** Entries taken from a collection **
-------------------------

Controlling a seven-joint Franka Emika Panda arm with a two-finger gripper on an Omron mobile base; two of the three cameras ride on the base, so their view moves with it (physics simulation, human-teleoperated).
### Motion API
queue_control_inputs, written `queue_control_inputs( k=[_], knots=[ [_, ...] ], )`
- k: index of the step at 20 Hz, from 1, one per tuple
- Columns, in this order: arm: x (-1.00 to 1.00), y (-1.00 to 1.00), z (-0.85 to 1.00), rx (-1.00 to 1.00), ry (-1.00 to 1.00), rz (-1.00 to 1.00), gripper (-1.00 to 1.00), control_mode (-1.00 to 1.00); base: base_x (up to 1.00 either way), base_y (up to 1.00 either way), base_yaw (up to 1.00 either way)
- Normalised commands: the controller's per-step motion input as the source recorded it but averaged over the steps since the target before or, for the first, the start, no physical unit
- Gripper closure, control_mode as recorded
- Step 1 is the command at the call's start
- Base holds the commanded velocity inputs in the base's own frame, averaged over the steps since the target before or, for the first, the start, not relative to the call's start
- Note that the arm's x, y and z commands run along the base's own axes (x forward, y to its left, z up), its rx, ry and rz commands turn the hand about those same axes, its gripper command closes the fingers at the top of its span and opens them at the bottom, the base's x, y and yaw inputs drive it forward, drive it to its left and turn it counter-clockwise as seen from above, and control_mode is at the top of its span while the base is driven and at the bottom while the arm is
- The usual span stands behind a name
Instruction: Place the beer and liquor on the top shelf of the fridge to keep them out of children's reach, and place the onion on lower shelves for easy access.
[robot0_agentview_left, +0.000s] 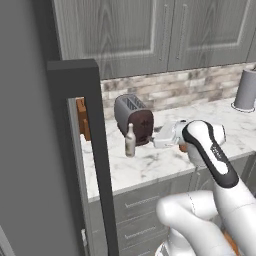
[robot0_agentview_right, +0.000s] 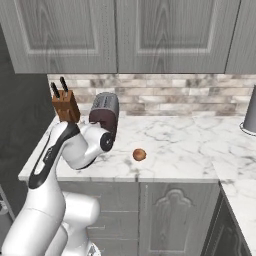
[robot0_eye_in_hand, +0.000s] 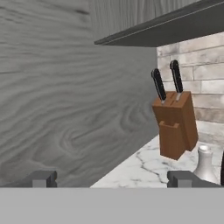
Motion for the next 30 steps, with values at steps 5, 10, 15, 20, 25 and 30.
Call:
queue_control_inputs(
  k=[5,10,15,20,25,30],
  knots=[
    [0.33,0.0,-0.04,0.0,0.0,0.0,-1.0,-1.0,0.0,0.0,0.0],
    [0.29,0.0,-0.08,0.0,0.0,0.0,-1.0,-1.0,0.0,0.0,0.0],
    [0.21,0.0,-0.18,0.0,0.0,0.0,-1.0,-1.0,0.0,0.0,0.0],
    [0.18,0.01,-0.23,0.0,0.0,0.0,-1.0,-1.0,0.0,0.0,0.0],
    [0.17,0.07,-0.21,0.0,0.0,0.0,-1.0,-1.0,0.0,0.0,0.0],
    [0.18,0.08,-0.16,0.0,0.0,0.0,-1.0,-1.0,0.0,0.0,0.0]
  ],
)
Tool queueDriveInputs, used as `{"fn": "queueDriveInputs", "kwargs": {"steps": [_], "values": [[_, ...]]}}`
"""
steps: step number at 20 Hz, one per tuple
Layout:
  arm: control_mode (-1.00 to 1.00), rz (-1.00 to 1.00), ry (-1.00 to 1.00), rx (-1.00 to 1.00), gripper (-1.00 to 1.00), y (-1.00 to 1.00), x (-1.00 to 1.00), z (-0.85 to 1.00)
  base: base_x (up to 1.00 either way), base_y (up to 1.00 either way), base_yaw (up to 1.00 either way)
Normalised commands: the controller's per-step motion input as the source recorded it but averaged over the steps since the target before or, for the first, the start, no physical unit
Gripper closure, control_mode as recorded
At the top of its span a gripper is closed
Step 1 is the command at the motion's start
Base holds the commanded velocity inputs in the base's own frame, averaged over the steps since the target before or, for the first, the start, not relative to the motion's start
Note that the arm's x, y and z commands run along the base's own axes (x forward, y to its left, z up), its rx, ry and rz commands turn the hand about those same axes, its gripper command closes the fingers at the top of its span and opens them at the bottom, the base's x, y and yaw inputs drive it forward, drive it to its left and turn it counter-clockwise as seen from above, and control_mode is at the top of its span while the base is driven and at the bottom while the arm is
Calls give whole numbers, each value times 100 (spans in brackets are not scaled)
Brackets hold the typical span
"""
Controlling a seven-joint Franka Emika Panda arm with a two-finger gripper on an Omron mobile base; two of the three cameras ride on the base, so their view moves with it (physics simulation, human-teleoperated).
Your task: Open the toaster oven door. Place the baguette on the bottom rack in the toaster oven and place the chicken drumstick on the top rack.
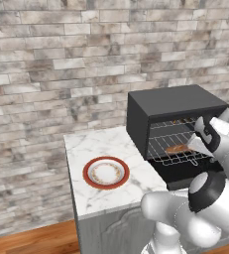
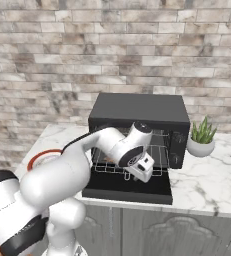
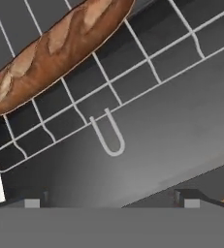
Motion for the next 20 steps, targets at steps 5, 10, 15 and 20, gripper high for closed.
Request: {"fn": "queueDriveInputs", "kwargs": {"steps": [5,10,15,20], "values": [[-100,18,0,-12,-100,5,-18,-21,0,0,0],[-100,7,0,-4,-100,6,0,-16,0,0,0],[-100,1,0,0,-100,2,0,-18,0,0,0],[-100,1,0,0,-100,1,0,-19,0,0,0]]}}
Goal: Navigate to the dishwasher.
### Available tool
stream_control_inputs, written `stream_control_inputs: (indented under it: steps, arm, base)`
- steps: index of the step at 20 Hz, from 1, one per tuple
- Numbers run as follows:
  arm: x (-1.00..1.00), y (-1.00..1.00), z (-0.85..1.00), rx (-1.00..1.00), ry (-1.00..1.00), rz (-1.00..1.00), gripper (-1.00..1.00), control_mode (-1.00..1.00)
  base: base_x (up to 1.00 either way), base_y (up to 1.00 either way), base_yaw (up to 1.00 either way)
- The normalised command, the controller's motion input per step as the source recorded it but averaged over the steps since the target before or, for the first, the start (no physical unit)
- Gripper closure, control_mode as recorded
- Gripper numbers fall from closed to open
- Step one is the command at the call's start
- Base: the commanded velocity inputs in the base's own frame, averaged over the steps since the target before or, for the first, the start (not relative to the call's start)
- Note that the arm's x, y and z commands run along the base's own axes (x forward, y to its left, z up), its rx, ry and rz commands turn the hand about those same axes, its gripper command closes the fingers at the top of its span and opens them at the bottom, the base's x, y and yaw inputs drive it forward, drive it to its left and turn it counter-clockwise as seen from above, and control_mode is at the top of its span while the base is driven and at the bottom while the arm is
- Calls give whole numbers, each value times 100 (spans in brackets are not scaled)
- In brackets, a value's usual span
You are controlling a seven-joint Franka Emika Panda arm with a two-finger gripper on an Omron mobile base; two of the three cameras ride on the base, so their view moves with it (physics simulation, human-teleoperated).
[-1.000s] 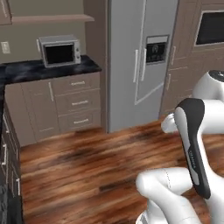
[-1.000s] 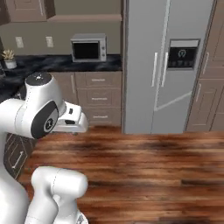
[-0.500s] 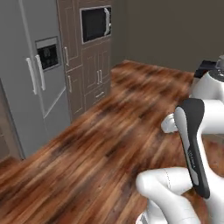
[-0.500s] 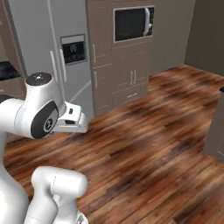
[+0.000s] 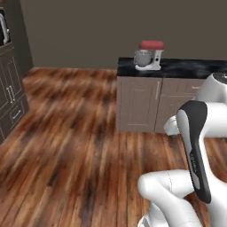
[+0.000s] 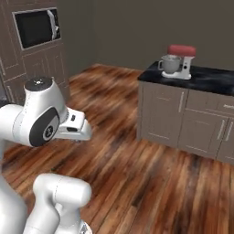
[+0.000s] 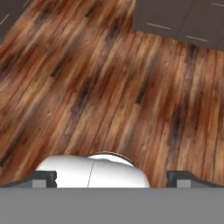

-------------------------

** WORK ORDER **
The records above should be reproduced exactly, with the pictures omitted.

** RESPONSE TO THE TASK **
Controlling a seven-joint Franka Emika Panda arm with a two-finger gripper on an Omron mobile base; two of the three cameras ride on the base, so their view moves with it (physics simulation, human-teleoperated).
### Motion API
queue_control_inputs, written `queue_control_inputs( k=[_], knots=[ [_, ...] ], )`
- k: index of the step at 20 Hz, from 1, one per tuple
- Columns, in this order: arm: x (-1.00 to 1.00), y (-1.00 to 1.00), z (-0.85 to 1.00), rx (-1.00 to 1.00), ry (-1.00 to 1.00), rz (-1.00 to 1.00), gripper (-1.00 to 1.00), control_mode (-1.00 to 1.00); base: base_x (up to 1.00 either way), base_y (up to 1.00 either way), base_yaw (up to 1.00 either way)
- Normalised commands: the controller's per-step motion input as the source recorded it but averaged over the steps since the target before or, for the first, the start, no physical unit
- Gripper closure, control_mode as recorded
- Step 1 is the command at the call's start
- Base holds the commanded velocity inputs in the base's own frame, averaged over the steps since the target before or, for the first, the start, not relative to the call's start
- Note that the arm's x, y and z commands run along the base's own axes (x forward, y to its left, z up), its rx, ry and rz commands turn the hand about those same axes, its gripper command closes the fingers at the top of its span and opens them at the bottom, the base's x, y and yaw inputs drive it forward, drive it to its left and turn it counter-clockwise as seen from above, and control_mode is at the top of its span while the base is driven and at the bottom while the arm is
- The usual span stands behind a name
Instruction: Place the beer and liquor on the top shelf of the fridge to keep them out of children's reach, and place the onion on lower shelves for easy access.
[robot0_agentview_left, +0.000s] 
[robot0_agentview_right, +0.000s] 
[robot0_eye_in_hand, +0.000s] 
Motion for the next 30 steps, with values at steps 5, 10, 15, 20, 25 and 30.
Call:
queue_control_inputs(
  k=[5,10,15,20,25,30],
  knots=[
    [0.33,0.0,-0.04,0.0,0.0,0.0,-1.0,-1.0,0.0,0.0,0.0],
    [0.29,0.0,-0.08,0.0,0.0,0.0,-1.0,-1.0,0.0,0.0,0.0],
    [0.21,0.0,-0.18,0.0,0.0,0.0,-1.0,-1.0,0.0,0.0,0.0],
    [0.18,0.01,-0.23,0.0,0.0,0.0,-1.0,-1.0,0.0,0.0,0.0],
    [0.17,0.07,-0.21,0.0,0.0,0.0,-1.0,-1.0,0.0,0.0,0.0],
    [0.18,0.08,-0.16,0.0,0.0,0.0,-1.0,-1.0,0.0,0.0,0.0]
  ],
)
Tool queueDriveInputs, used as `{"fn": "queueDriveInputs", "kwargs": {"steps": [_], "values": [[_, ...]]}}`
"""
steps: step number at 20 Hz, one per tuple
Layout:
  arm: control_mode (-1.00 to 1.00), rz (-1.00 to 1.00), ry (-1.00 to 1.00), rx (-1.00 to 1.00), gripper (-1.00 to 1.00), y (-1.00 to 1.00), x (-1.00 to 1.00), z (-0.85 to 1.00)
  base: base_x (up to 1.00 either way), base_y (up to 1.00 either way), base_yaw (up to 1.00 either way)
Normalised commands: the controller's per-step motion input as the source recorded it but averaged over the steps since the target before or, for the first, the start, no physical unit
Gripper closure, control_mode as recorded
At the top of its span a gripper is closed
Step 1 is the command at the motion's start
Base holds the commanded velocity inputs in the base's own frame, averaged over the steps since the target before or, for the first, the start, not relative to the motion's start
Note that the arm's x, y and z commands run along the base's own axes (x forward, y to its left, z up), its rx, ry and rz commands turn the hand about those same axes, its gripper command closes the fingers at the top of its span and opens them at the bottom, the base's x, y and yaw inputs drive it forward, drive it to its left and turn it counter-clockwise as seen from above, and control_mode is at the top of its span while the base is driven and at the bottom while the arm is
Calls give whole numbers, each value times 100 (spans in brackets are not scaled)
Brackets hold the typical span
"""
Controlling a seven-joint Franka Emika Panda arm with a two-finger gripper on an Omron mobile base; two of the three cameras ride on the base, so their view moves with it (physics simulation, human-teleoperated).
Your task: Open the toaster oven door. Place the baguette on the bottom rack in the toaster oven and place the chicken drumstick on the top rack.
Motion for the next 20 steps, targets at steps 5, 10, 15 and 20, gripper high for closed.
Request: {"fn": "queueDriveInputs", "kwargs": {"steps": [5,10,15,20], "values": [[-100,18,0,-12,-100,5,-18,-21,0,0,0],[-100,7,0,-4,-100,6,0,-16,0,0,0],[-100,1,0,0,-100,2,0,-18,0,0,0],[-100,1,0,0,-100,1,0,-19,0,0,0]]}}
Goal: Navigate to the dishwasher.
### Available tool
stream_control_inputs, written `stream_control_inputs: (indented under it: steps, arm, base)`
- steps: index of the step at 20 Hz, from 1, one per tuple
- Numbers run as follows:
  arm: x (-1.00..1.00), y (-1.00..1.00), z (-0.85..1.00), rx (-1.00..1.00), ry (-1.00..1.00), rz (-1.00..1.00), gripper (-1.00..1.00), control_mode (-1.00..1.00)
  base: base_x (up to 1.00 either way), base_y (up to 1.00 either way), base_yaw (up to 1.00 either way)
- The normalised command, the controller's motion input per step as the source recorded it but averaged over the steps since the target before or, for the first, the start (no physical unit)
- Gripper closure, control_mode as recorded
- Gripper numbers fall from closed to open
- Step one is the command at the call's start
- Base: the commanded velocity inputs in the base's own frame, averaged over the steps since the target before or, for the first, the start (not relative to the call's start)
- Note that the arm's x, y and z commands run along the base's own axes (x forward, y to its left, z up), its rx, ry and rz commands turn the hand about those same axes, its gripper command closes the fingers at the top of its span and opens them at the bottom, the base's x, y and yaw inputs drive it forward, drive it to its left and turn it counter-clockwise as seen from above, and control_mode is at the top of its span while the base is driven and at the bottom while the arm is
- Calls give whole numbers, each value times 100 (spans in brackets are not scaled)
- In brackets, a value's usual span
You are controlling a seven-joint Franka Emika Panda arm with a two-finger gripper on an Omron mobile base; two of the three cameras ride on the base, so their view moves with it (physics simulation, human-teleoperated).
[-1.000s] 
[-1.000s] 
[-0.500s] 
[-0.500s] 
[+0.000s] 
[+0.000s] 
[+0.000s] 

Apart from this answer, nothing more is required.